• _INFORMATION PROVIDED_:
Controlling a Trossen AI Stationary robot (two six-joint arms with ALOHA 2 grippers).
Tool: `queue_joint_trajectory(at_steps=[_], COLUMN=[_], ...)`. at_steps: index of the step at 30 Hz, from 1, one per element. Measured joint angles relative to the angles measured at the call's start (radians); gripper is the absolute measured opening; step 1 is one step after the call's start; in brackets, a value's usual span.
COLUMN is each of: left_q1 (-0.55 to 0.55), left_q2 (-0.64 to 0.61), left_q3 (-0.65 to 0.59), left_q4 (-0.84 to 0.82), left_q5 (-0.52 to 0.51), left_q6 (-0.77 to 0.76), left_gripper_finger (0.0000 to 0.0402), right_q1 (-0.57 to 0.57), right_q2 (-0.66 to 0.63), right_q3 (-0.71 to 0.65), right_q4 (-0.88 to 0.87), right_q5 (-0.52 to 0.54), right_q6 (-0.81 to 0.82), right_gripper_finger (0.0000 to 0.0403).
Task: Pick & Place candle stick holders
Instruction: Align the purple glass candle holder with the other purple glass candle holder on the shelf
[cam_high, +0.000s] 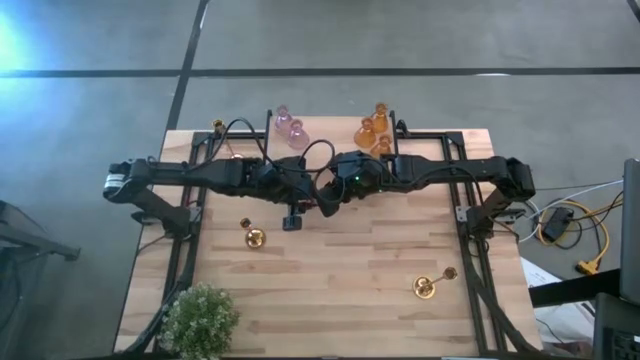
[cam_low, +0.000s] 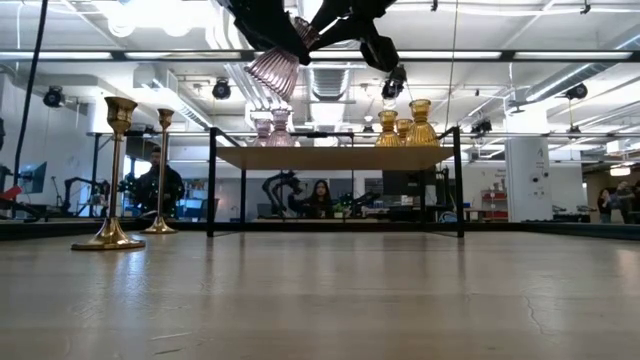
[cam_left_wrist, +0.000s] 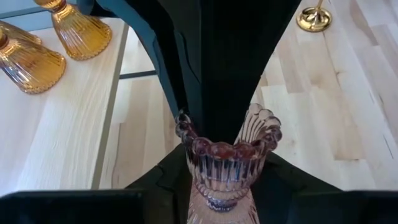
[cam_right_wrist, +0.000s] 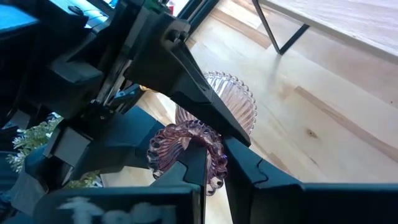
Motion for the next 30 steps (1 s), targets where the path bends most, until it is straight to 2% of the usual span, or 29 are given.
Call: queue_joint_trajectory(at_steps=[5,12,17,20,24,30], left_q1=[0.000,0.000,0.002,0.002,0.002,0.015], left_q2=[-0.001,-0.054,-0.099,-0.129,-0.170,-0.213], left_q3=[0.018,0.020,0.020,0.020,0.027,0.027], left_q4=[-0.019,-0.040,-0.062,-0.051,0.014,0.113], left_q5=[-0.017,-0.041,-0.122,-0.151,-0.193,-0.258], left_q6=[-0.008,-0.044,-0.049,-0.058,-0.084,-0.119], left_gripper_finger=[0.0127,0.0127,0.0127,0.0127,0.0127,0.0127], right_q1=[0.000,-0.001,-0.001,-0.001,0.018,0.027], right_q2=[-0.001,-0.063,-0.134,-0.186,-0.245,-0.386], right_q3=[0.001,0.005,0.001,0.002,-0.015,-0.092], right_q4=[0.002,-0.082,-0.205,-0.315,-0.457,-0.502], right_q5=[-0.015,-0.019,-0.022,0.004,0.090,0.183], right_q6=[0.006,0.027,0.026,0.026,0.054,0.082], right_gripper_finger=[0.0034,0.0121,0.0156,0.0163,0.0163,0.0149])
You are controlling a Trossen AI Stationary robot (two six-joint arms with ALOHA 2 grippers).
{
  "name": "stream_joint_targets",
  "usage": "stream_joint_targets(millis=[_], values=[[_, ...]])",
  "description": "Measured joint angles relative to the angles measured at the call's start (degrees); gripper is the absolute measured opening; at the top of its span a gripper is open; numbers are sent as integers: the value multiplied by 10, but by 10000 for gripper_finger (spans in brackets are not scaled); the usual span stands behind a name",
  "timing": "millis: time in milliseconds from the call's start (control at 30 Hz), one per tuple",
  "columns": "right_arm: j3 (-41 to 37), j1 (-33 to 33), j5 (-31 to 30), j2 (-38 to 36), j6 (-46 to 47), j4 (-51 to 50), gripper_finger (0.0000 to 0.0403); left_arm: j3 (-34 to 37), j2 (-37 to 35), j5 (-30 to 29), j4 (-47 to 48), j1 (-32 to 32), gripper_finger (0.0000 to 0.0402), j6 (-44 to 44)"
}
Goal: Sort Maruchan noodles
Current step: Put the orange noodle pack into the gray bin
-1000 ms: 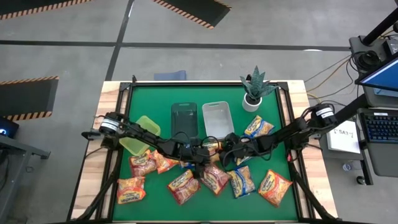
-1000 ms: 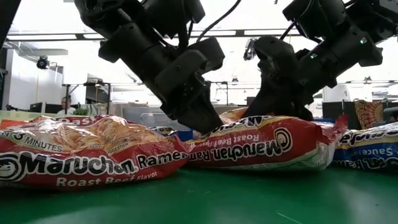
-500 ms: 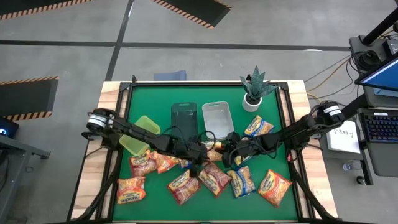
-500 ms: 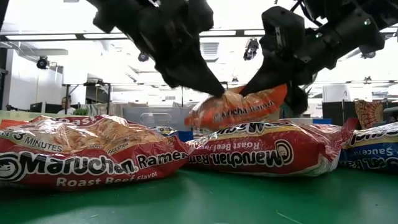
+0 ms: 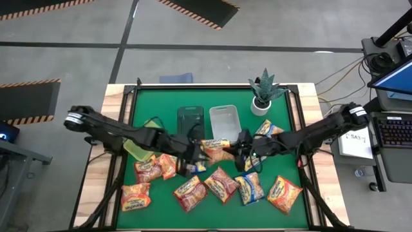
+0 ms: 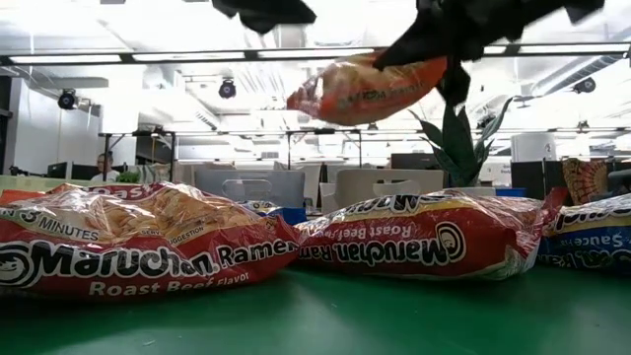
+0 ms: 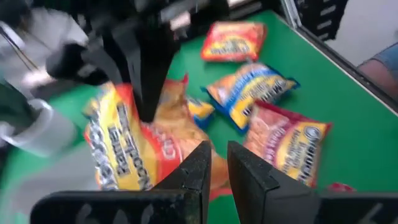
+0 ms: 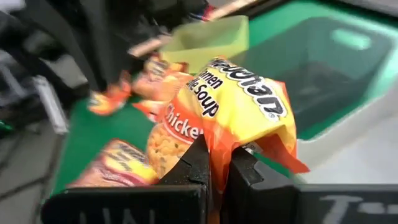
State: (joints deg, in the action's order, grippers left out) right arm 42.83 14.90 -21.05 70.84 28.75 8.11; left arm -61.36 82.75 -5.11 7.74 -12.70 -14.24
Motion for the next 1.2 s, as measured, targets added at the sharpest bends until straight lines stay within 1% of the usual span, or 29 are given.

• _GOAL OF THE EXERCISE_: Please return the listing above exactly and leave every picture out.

• _RESULT OF THIS TASK_:
Controlling a Trossen AI Stationary robot (two six-joint arms with ALOHA 2 grippers).
Tool: `queue_joint_trajectory(at_steps=[_], COLUMN=[_], ...)`. at_steps: index of the step at 30 Hz, from 1, one per element. Measured joint angles relative to the angles measured at the call's start (radians); gripper is the absolute measured opening; step 1 is one step after the call's start; in brackets, a value's usual span.
COLUMN is each of: left_q1 (-0.55 to 0.55), left_q2 (-0.64 to 0.61), left_q3 (-0.65 to 0.59), left_q4 (-0.84 to 0.82), left_q5 (-0.52 to 0.51), left_q6 (-0.77 to 0.76), left_gripper_finger (0.0000 to 0.0402), right_q1 (-0.57 to 0.57), right_q2 (-0.66 to 0.63), right_q3 (-0.71 to 0.65), right_q4 (-0.88 to 0.87), right_q5 (-0.52 to 0.54), right_q6 (-0.81 to 0.82), right_gripper_finger (0.0000 to 0.0403).
Task: Pick & Place candle stick holders
Instruction: Align the purple glass candle holder with the other purple glass candle holder on the shelf
[cam_high, +0.000s] 
[cam_low, +0.000s] 
[cam_left_wrist, +0.000s] 
[cam_right_wrist, +0.000s] 
Motion for the next 30 steps (1 s), targets where the path bends most, until it is straight to 2% of the usual span, or 29 are given.
Call: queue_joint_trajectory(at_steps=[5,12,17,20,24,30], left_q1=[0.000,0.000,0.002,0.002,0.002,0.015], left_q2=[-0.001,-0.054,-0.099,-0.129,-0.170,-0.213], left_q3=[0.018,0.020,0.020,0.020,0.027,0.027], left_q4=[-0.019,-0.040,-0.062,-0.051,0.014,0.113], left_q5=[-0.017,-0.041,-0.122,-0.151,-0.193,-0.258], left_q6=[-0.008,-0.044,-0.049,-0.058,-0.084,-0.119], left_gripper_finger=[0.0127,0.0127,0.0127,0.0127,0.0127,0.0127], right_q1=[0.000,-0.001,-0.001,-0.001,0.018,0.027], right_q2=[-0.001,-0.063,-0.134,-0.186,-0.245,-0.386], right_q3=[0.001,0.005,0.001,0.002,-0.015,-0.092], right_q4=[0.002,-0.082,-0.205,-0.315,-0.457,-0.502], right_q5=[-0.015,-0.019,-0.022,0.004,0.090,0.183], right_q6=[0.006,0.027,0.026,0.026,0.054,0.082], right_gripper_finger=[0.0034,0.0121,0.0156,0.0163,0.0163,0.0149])
You are controlling a Trossen AI Stationary robot (two six-joint arms with ALOHA 2 grippers).
{
  "name": "stream_joint_targets",
  "usage": "stream_joint_targets(millis=[_], values=[[_, ...]])",
  "description": "Measured joint angles relative to the angles measured at the call's start (degrees); gripper is the absolute measured opening; at the top of its span a gripper is open; numbers are sent as integers: the value multiplied by 10, but by 10000 for gripper_finger (spans in brackets are not scaled); the usual span stands behind a name",
  "timing": "millis: time in milliseconds from the call's start (control at 30 Hz), one per tuple",
  "columns": "right_arm: j3 (-41 to 37), j1 (-33 to 33), j5 (-31 to 30), j2 (-38 to 36), j6 (-46 to 47), j4 (-51 to 50), gripper_finger (0.0000 to 0.0403); left_arm: j3 (-34 to 37), j2 (-37 to 35), j5 (-30 to 29), j4 (-47 to 48), j1 (-32 to 32), gripper_finger (0.0000 to 0.0402), j6 (-44 to 44)"
}
Goal: Sort Maruchan noodles
Current step: Put the orange noodle pack into the gray bin
-1000 ms: 
-1000 ms: 
-500 ms: 
-500 ms: 
+0 ms: 
+0 ms: 
+0 ms: 
+0 ms: 
State: (joints deg, in the action's order, grippers left out) right arm 42.83 14.90 -21.05 70.84 28.75 8.11; left arm -61.36 82.75 -5.11 7.74 -12.70 -14.24
Motion for the next 1.2 s, as measured, targets added at the sharpest bends until straight lines stay within 1% of the usual span, or 29 are given.

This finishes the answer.